Investigation suggests tail of R116 Coast Guard helicopter 'may have hit rocks'
Air accident investigators have confirmed for the first time that there are marks on wreckage recovered from Rescue 116 consistent with the Coast Guard aircraft striking rocks.
The Air Accident Investigation Unit (AAIU) have stated that although the investigation is in its early stages, there are indications that the downed helicopter may have hit rocks.
"At this early stage in the investigation, it is not possible to be definitive about the exact nature of damage to the recovered wreckage or indeed the circumstances of the accident," the statement from Chief Inspector of Air Accidents, Mr Jurgen Whyte, in consultation with Investigator-in-Charge Mr Paul Farrell, read.
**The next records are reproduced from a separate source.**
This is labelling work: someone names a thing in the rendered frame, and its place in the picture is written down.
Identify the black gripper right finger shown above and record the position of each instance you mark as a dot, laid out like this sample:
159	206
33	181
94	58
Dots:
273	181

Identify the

"However, there appears to be marks on some of the recovered wreckage which are consistent with the tail of the aircraft contacting rocky surfaces on the western end of Blackrock."
Investigations are now continuing to ascertain the initial point of impact.
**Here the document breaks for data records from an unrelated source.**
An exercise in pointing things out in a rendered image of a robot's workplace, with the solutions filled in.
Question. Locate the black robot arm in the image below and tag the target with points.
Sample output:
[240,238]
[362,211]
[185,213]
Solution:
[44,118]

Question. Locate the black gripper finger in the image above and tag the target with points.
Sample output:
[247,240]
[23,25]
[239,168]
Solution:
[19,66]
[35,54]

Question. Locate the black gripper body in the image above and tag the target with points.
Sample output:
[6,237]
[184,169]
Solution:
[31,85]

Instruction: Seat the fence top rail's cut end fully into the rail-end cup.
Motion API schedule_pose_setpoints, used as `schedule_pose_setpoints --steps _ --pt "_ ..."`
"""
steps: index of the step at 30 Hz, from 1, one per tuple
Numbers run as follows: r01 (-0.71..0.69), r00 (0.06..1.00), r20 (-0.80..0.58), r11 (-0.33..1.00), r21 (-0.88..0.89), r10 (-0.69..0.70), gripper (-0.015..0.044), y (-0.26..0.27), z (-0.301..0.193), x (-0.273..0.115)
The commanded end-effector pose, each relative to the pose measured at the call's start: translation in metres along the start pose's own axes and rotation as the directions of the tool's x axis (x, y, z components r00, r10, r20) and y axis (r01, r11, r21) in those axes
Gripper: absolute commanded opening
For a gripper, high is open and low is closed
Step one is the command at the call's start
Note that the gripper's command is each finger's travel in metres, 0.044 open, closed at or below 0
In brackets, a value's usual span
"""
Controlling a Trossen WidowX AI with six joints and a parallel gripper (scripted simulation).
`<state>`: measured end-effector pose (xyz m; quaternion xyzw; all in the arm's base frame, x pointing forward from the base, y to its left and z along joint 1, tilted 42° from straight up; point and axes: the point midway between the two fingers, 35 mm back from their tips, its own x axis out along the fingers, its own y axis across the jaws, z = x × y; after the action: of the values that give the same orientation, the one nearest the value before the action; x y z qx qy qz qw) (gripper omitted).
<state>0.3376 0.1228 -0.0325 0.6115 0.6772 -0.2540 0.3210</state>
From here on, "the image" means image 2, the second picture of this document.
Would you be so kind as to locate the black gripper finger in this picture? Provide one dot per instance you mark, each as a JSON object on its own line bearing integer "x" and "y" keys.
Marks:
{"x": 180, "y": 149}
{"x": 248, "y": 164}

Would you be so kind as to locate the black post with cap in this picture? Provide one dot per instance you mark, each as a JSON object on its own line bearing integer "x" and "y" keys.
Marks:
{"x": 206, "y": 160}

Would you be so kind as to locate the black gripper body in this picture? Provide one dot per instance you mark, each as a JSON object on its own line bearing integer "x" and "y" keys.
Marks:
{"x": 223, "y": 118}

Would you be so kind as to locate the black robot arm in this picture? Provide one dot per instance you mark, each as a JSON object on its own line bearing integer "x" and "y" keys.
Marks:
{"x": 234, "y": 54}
"The AAIU has visited Blackrock Light House, on the approaches to Blacksod bay, which is close to the last recorded position of the helicopter. Some helicopter wreckage has been recovered from the general area of Blackrock Light House," the statement continues.
"This wreckage is primarily from the tail area of the helicopter."
The AAIU has extended its "sincere sympathies" to the families and friends of the crew of Rescue 116.
"The Investigation Unit has been working with the Garda Síochána, Coast Guard, Irish Air Corps, the Irish Marine Institute, and many local people and agencies with the primary objective of locating and recovering the missing crew members," read the statement.
The AAIU also said it was anxious to recover and examine as much wreckage as possible, and in particular to recover the craft's black box.
"A significant amount of wreckage has been recovered from the sea and this has been logged and will be brought to the AAIU wreckage facility in Gormanston, Co Meath, for detailed examination.
"Equipment aboard surface search vessels has detected a signal which is believed to be from the underwater locator beacon attached to the aircraft’s 'Black Box'. This signal points toward an area which will be the focus of further, multi-agency investigation activities at the earliest opportunity, subject to weather."